● Task brief
Reproduce all of the data exactly as written.
-- Given data follows --
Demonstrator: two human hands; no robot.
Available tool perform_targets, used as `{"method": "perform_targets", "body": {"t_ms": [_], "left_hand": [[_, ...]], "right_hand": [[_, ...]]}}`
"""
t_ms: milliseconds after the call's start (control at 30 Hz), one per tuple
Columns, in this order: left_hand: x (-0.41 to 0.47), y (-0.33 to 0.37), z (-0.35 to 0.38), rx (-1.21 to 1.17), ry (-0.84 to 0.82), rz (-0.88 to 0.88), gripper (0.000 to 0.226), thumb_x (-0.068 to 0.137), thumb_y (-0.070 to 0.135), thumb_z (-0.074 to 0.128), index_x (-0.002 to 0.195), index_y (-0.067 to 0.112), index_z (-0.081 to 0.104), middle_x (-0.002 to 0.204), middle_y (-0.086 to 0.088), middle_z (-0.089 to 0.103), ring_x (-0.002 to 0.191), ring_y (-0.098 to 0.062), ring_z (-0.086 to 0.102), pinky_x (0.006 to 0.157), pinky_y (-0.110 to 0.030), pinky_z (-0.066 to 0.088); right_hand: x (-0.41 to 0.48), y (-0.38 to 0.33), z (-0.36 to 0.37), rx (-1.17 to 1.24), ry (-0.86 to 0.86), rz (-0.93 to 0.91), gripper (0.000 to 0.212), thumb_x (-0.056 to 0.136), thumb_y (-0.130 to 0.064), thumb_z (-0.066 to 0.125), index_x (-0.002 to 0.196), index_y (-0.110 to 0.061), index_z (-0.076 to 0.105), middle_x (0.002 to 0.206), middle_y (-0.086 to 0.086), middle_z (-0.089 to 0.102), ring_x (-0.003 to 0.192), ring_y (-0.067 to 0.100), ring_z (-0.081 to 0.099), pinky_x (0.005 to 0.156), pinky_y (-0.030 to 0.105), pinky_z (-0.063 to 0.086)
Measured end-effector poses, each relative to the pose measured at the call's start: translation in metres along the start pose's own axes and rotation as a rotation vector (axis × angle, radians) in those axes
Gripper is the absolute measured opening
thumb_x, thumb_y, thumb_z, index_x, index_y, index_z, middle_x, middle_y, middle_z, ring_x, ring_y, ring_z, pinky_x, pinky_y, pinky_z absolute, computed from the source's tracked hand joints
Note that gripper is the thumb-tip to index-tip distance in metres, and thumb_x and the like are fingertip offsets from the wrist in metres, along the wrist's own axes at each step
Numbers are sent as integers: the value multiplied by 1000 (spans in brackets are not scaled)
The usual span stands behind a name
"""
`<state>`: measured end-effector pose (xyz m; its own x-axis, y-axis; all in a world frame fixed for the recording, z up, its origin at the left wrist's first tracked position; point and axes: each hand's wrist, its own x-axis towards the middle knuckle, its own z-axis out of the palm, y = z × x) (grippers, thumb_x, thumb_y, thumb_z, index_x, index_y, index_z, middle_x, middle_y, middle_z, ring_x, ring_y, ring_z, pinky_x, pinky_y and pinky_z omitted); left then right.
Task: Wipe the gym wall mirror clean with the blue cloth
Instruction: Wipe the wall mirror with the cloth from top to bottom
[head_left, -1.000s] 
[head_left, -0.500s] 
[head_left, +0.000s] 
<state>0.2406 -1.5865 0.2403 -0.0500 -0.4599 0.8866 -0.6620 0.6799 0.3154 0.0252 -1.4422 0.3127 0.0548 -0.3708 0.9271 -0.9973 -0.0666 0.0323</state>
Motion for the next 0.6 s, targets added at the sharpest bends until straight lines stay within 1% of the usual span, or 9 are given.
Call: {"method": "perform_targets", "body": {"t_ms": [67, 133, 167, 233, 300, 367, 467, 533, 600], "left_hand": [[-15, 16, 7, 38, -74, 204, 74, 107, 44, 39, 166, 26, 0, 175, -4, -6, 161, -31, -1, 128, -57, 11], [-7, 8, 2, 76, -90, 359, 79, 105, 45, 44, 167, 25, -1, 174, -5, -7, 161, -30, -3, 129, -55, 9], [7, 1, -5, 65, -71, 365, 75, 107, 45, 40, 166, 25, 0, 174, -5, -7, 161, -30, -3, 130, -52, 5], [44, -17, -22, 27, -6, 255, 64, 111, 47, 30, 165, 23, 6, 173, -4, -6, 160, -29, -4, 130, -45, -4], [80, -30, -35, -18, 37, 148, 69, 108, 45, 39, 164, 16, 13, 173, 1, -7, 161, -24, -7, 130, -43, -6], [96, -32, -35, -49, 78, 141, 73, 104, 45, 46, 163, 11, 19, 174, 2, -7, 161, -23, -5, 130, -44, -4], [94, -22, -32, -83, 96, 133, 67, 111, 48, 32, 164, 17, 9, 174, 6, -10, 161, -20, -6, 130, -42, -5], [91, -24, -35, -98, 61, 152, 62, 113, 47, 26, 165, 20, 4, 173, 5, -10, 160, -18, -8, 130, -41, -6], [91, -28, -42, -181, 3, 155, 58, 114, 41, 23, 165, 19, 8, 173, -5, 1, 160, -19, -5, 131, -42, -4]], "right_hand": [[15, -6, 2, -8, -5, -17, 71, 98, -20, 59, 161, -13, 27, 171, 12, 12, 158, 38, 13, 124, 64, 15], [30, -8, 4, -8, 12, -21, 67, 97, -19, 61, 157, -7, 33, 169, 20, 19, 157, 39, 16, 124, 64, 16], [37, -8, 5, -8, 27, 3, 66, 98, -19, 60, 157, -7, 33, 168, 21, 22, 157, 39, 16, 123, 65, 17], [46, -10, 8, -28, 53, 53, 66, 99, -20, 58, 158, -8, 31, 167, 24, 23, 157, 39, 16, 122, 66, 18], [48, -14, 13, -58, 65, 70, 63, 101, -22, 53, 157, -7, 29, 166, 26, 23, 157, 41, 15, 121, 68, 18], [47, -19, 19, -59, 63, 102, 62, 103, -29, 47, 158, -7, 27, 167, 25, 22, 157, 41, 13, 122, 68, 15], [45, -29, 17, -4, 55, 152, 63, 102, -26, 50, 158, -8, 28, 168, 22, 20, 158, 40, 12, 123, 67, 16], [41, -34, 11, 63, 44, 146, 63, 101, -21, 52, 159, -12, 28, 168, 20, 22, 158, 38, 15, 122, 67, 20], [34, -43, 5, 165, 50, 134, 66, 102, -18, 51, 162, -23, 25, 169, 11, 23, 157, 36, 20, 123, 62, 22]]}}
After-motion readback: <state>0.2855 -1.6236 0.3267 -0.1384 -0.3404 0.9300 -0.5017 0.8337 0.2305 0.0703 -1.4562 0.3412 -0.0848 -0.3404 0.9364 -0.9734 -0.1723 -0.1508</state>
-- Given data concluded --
● Written response
Demonstrator: two human hands; no robot.
Available tool perform_targets, used as `{"method": "perform_targets", "body": {"t_ms": [_], "left_hand": [[_, ...]], "right_hand": [[_, ...]]}}`
"""
t_ms: milliseconds after the call's start (control at 30 Hz), one per tuple
Columns, in this order: left_hand: x (-0.41 to 0.47), y (-0.33 to 0.37), z (-0.35 to 0.38), rx (-1.21 to 1.17), ry (-0.84 to 0.82), rz (-0.88 to 0.88), gripper (0.000 to 0.226), thumb_x (-0.068 to 0.137), thumb_y (-0.070 to 0.135), thumb_z (-0.074 to 0.128), index_x (-0.002 to 0.195), index_y (-0.067 to 0.112), index_z (-0.081 to 0.104), middle_x (-0.002 to 0.204), middle_y (-0.086 to 0.088), middle_z (-0.089 to 0.103), ring_x (-0.002 to 0.191), ring_y (-0.098 to 0.062), ring_z (-0.086 to 0.102), pinky_x (0.006 to 0.157), pinky_y (-0.110 to 0.030), pinky_z (-0.066 to 0.088); right_hand: x (-0.41 to 0.48), y (-0.38 to 0.33), z (-0.36 to 0.37), rx (-1.17 to 1.24), ry (-0.86 to 0.86), rz (-0.93 to 0.91), gripper (0.000 to 0.212), thumb_x (-0.056 to 0.136), thumb_y (-0.130 to 0.064), thumb_z (-0.066 to 0.125), index_x (-0.002 to 0.196), index_y (-0.110 to 0.061), index_z (-0.076 to 0.105), middle_x (0.002 to 0.206), middle_y (-0.086 to 0.086), middle_z (-0.089 to 0.102), ring_x (-0.003 to 0.192), ring_y (-0.067 to 0.100), ring_z (-0.081 to 0.099), pinky_x (0.005 to 0.156), pinky_y (-0.030 to 0.105), pinky_z (-0.063 to 0.086)
Measured end-effector poses, each relative to the pose measured at the call's start: translation in metres along the start pose's own axes and rotation as a rotation vector (axis × angle, radians) in those axes
Gripper is the absolute measured opening
thumb_x, thumb_y, thumb_z, index_x, index_y, index_z, middle_x, middle_y, middle_z, ring_x, ring_y, ring_z, pinky_x, pinky_y, pinky_z absolute, computed from the source's tracked hand joints
Note that gripper is the thumb-tip to index-tip distance in metres, and thumb_x and the like are fingertip offsets from the wrist in metres, along the wrist's own axes at each step
Numbers are sent as integers: the value multiplied by 1000 (spans in brackets are not scaled)
The usual span stands behind a name
"""
`<state>`: measured end-effector pose (xyz m; its own x-axis, y-axis; all in a world frame fixed for the recording, z up, its origin at the left wrist's first tracked position; point and axes: each hand's wrist, its own x-axis towards the middle knuckle, its own z-axis out of the palm, y = z × x) (grippers, thumb_x, thumb_y, thumb_z, index_x, index_y, index_z, middle_x, middle_y, middle_z, ring_x, ring_y, ring_z, pinky_x, pinky_y and pinky_z omitted); left then right.
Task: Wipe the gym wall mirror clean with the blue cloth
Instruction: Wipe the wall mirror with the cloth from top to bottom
[head_left, -1.000s] 
[head_left, -0.500s] 
[head_left, +0.000s] 
<state>0.2406 -1.5865 0.2403 -0.0500 -0.4599 0.8866 -0.6620 0.6799 0.3154 0.0252 -1.4422 0.3127 0.0548 -0.3708 0.9271 -0.9973 -0.0666 0.0323</state>
Motion for the next 0.6 s, targets added at the sharpest bends until straight lines stay within 1% of the usual span, or 9 are given.
Call: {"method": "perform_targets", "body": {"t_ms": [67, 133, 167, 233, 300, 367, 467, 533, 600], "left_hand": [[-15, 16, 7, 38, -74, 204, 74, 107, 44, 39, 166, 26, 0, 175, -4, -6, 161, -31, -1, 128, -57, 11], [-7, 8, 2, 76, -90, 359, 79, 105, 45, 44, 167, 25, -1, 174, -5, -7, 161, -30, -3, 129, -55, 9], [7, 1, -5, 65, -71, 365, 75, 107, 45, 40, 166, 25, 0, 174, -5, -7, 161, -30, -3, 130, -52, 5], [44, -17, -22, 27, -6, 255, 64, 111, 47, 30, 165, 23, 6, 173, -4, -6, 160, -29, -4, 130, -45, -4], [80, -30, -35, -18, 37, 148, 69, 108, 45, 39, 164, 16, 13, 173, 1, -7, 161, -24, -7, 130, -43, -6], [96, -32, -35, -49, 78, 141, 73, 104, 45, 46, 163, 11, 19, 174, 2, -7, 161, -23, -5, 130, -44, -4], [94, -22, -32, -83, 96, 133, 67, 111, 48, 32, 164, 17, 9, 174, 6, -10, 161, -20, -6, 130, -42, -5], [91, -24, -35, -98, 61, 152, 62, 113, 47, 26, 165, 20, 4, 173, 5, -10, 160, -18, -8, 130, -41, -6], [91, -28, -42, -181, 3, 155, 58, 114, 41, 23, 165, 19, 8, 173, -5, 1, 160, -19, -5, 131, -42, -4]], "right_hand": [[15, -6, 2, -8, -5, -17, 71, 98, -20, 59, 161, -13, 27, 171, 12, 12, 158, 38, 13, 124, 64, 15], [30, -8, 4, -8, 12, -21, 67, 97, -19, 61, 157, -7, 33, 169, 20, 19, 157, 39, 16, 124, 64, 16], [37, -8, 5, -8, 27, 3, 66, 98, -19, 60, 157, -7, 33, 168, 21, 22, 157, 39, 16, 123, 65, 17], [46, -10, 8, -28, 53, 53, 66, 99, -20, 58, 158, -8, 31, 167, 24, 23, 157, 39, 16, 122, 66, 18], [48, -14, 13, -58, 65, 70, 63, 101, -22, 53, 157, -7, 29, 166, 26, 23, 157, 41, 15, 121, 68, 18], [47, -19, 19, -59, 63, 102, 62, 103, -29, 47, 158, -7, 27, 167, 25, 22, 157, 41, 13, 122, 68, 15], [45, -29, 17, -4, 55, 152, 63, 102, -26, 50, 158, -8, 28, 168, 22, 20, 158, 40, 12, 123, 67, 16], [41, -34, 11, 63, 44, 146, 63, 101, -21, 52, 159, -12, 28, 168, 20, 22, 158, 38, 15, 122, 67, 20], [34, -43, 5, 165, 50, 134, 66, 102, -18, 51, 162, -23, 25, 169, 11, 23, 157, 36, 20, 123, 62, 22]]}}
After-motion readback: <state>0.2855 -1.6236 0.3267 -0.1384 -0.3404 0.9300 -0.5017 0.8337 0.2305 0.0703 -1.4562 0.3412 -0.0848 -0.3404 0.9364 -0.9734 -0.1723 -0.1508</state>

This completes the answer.